Dear Ted,
Thanks for pointing to Dirchlet mixture model. I shall look into that.
Basically, I am looking into auto correlation function, Control Charts,
Moving Average, Population Stability, and Poisson regression (much of the
data can be described as daily|hourly counts)– I’d like to build a tool that
would blend these approaches into a scorecard for proactive alerting for any
outliers...
For the above, I am interested in seeing how the time-series data can be
broken into manageable segments and distributed-off to different machines in
a Hadoop network.
Thanks again,
Sri.
On Mon, Nov 1, 2010 at 10:21 AM, Ted Dunning <ted.dunning@gmail.com> wrote:
> There is nothing explicit in Mahout for this, but you could use the
> Dirchlet
> mixture model clustering to do this.
>
> The idea would be to express your different observed time series or short
> segments of time sequences as mixture
> models and then find regions that are not well described by this mixture
> model. Ideally, you would have a Markov
> model underneath the mixture coefficients, but that is out of scope for
> what
> Mahout does for you right off the bat.
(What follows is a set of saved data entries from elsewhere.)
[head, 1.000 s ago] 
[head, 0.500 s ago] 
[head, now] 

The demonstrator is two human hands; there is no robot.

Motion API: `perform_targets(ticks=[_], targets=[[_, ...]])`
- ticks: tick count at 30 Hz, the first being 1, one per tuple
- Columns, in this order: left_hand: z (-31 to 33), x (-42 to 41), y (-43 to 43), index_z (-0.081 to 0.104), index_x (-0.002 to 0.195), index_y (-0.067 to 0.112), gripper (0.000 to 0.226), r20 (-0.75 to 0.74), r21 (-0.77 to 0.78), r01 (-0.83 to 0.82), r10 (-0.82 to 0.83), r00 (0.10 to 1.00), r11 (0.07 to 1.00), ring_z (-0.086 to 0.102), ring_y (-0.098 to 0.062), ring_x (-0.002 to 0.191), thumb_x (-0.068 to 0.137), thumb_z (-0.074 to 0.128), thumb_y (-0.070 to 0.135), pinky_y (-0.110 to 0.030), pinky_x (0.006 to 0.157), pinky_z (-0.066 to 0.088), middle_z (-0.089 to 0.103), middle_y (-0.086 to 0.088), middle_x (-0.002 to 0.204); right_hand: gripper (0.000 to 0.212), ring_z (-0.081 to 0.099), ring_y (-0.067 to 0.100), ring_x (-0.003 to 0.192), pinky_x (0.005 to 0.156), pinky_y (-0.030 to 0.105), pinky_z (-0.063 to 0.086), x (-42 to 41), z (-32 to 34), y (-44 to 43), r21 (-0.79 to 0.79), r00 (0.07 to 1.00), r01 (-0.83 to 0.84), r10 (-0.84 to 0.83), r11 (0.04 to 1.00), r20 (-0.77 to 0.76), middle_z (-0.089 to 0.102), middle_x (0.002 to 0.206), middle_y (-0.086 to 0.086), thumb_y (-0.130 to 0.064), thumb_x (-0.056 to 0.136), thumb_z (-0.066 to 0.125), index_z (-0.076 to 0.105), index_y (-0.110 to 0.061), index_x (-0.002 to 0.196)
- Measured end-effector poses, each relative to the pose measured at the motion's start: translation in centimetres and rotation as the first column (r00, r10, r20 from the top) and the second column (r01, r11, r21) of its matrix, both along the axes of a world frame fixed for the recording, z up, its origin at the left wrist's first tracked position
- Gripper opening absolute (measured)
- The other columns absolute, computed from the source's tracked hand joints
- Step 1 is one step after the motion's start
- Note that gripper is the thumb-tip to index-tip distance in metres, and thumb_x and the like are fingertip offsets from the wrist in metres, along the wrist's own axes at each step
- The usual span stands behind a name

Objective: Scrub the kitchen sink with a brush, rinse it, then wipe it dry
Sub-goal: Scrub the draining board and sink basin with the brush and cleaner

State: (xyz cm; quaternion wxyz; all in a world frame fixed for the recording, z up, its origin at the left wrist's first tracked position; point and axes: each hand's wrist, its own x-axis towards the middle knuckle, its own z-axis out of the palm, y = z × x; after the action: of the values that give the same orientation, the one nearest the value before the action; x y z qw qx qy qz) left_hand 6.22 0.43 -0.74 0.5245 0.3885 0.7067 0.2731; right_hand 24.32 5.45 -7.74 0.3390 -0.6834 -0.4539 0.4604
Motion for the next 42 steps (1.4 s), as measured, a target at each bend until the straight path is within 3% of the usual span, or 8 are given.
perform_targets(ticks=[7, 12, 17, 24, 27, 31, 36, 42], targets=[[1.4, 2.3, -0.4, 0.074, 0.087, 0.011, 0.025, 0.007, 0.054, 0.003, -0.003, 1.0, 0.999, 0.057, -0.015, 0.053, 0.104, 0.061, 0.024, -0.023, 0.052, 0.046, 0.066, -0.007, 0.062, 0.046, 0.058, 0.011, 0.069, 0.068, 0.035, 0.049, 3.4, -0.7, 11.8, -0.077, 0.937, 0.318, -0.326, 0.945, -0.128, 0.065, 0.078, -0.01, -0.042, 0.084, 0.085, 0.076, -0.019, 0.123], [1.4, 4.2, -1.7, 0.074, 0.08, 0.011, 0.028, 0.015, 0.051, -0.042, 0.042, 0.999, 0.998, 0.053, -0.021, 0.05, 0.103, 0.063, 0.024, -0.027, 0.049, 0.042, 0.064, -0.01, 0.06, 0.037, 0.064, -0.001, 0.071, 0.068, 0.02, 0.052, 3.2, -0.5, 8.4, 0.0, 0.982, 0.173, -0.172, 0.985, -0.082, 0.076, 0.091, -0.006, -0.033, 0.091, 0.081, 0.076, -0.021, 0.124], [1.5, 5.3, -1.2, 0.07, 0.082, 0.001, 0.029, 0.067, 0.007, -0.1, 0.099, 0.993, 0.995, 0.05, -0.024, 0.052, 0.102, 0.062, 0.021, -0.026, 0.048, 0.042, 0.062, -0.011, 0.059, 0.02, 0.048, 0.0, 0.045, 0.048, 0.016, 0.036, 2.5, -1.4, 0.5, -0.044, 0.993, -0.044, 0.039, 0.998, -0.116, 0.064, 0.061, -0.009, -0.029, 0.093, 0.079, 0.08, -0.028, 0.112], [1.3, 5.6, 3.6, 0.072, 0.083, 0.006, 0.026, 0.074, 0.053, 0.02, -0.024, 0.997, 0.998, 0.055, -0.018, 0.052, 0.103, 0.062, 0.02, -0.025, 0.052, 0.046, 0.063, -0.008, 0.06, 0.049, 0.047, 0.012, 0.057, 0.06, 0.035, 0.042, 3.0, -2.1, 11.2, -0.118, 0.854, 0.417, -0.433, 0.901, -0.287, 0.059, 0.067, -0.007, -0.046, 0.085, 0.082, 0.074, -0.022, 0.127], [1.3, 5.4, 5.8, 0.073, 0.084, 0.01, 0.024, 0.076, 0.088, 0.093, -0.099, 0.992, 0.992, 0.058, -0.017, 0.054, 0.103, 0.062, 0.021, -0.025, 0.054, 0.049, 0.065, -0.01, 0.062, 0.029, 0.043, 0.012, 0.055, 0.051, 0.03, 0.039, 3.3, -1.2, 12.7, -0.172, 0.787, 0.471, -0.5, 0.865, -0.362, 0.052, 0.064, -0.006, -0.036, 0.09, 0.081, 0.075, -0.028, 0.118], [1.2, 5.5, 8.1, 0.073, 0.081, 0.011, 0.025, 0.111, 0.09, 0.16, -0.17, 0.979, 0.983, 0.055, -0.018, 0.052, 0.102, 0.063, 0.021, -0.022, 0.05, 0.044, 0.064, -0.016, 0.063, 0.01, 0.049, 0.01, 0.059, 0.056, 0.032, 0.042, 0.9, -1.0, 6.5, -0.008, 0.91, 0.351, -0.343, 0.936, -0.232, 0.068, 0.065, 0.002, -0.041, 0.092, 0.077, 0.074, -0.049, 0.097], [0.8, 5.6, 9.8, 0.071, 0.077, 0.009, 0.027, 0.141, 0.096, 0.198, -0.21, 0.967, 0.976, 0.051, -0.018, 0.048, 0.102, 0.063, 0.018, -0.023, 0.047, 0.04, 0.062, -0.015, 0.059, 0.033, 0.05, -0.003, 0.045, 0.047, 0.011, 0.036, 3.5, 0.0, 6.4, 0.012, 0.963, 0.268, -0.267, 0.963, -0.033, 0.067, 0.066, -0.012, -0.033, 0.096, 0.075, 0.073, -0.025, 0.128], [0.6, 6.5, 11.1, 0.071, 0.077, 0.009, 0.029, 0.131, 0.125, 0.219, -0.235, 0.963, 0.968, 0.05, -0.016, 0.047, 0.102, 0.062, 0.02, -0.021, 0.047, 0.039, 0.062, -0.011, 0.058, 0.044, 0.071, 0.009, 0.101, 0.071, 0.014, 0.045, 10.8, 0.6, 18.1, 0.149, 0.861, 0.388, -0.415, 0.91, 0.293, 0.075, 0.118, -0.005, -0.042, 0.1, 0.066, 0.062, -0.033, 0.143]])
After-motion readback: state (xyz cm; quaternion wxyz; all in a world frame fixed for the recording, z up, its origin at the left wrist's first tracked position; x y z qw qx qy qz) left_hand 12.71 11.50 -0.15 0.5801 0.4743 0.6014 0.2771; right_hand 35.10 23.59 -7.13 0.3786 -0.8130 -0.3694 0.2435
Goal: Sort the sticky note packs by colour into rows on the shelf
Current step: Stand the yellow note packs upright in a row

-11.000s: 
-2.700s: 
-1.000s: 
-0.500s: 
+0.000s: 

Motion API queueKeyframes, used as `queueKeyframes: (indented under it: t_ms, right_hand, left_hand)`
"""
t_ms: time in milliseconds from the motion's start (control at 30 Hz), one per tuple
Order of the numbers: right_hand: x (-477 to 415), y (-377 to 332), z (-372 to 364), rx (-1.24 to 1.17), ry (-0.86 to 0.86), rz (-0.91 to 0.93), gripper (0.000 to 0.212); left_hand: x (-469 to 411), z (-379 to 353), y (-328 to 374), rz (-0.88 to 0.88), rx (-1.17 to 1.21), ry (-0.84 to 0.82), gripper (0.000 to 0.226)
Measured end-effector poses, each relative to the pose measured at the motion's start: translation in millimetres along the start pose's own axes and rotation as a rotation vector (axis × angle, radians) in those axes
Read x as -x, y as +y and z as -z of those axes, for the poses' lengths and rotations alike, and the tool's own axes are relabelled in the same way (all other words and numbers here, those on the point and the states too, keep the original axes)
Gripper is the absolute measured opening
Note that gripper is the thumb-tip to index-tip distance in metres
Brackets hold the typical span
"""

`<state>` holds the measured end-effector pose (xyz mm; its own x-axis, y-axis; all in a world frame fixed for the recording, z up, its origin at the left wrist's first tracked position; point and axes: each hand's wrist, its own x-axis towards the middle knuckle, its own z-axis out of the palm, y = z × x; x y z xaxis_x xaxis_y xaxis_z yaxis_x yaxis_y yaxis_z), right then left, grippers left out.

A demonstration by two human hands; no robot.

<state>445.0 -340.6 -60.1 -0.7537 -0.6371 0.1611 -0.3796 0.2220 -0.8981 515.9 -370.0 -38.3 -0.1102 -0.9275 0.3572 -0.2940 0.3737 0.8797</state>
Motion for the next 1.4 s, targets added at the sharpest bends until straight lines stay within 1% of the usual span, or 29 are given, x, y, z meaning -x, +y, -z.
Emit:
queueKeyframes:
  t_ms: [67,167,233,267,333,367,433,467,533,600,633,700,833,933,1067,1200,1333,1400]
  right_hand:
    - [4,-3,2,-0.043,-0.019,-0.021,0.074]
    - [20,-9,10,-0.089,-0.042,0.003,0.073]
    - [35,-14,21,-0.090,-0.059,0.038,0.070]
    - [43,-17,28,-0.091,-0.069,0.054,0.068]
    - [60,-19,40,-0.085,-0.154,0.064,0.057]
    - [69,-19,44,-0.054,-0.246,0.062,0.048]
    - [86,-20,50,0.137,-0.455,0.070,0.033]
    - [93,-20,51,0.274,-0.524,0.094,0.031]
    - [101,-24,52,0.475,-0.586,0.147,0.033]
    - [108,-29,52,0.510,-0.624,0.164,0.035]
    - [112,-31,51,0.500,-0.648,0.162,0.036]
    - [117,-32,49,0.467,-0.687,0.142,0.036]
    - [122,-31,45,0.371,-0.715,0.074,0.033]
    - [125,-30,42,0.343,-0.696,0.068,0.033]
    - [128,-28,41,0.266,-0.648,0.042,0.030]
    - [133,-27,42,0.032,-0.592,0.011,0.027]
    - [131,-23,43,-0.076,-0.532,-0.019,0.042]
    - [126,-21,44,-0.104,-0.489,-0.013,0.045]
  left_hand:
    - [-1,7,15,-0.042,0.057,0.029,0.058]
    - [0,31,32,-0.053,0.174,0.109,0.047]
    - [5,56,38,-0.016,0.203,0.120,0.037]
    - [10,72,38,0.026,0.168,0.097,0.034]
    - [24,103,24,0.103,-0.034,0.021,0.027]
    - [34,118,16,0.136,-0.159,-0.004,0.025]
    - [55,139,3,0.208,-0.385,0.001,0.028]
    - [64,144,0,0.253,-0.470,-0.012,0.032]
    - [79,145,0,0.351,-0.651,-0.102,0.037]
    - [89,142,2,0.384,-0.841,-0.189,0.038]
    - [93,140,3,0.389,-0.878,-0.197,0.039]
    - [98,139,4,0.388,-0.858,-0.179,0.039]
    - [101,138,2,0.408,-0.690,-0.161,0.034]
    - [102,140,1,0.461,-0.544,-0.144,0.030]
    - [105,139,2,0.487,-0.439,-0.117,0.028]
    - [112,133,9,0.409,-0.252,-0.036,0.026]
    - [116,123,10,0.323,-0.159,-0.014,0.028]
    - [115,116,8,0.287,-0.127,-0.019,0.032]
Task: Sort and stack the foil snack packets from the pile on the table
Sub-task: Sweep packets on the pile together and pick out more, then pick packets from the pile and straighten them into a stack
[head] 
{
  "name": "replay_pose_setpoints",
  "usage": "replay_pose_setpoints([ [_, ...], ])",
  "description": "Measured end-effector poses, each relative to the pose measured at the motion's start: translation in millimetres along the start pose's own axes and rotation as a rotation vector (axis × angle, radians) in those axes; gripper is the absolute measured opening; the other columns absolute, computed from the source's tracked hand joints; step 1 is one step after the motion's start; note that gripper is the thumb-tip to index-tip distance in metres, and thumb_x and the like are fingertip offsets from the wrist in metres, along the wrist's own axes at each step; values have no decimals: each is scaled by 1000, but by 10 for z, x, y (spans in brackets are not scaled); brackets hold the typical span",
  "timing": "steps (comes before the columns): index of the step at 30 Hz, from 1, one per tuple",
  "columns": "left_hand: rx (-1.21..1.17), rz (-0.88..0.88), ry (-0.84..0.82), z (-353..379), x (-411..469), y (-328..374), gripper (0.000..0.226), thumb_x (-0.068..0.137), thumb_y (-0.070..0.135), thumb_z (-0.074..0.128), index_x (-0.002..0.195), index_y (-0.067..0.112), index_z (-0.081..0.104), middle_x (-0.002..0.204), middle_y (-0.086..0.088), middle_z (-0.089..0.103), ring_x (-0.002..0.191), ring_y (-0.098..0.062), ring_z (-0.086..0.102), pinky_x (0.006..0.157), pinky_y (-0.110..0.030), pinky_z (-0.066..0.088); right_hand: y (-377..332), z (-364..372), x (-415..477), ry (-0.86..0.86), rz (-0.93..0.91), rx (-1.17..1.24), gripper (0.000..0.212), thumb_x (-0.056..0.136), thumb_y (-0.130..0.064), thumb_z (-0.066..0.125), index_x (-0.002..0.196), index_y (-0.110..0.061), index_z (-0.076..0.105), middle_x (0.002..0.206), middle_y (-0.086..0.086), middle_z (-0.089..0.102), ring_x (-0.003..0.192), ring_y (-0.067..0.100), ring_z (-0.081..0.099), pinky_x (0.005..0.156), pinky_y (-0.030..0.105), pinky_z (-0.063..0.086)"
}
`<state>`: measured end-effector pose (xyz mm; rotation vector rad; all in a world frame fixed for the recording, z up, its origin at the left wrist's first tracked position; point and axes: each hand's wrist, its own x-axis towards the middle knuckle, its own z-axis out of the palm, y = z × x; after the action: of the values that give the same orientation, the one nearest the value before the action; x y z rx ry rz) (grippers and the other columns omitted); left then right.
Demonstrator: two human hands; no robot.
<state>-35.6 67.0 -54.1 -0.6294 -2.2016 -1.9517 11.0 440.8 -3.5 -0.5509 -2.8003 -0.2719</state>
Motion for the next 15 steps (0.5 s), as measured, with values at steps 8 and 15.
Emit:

It
> wouldn't be too hard to merge the HMM code and the DP clustering to get
> this, though.
>
> So the answer is no.
>
> But Mahout would be a decent substrate for building your own.
>
> On Mon, Nov 1, 2010 at 8:02 AM, Srivathsan Srinivas <
> srivathsan.srinivas@gmail.com> wrote:
>
> > Hi,
> > Any pointers to techniques/papers that detect outliers in
> time-series
> > of very large data sets using Mahout? I am interesting in seeing what
> > techniques are favorable for use in large-scale distributed systems using
> > Hadoop/Mahout.
> >
> > Thanks,
> > Sri.
> >
>
|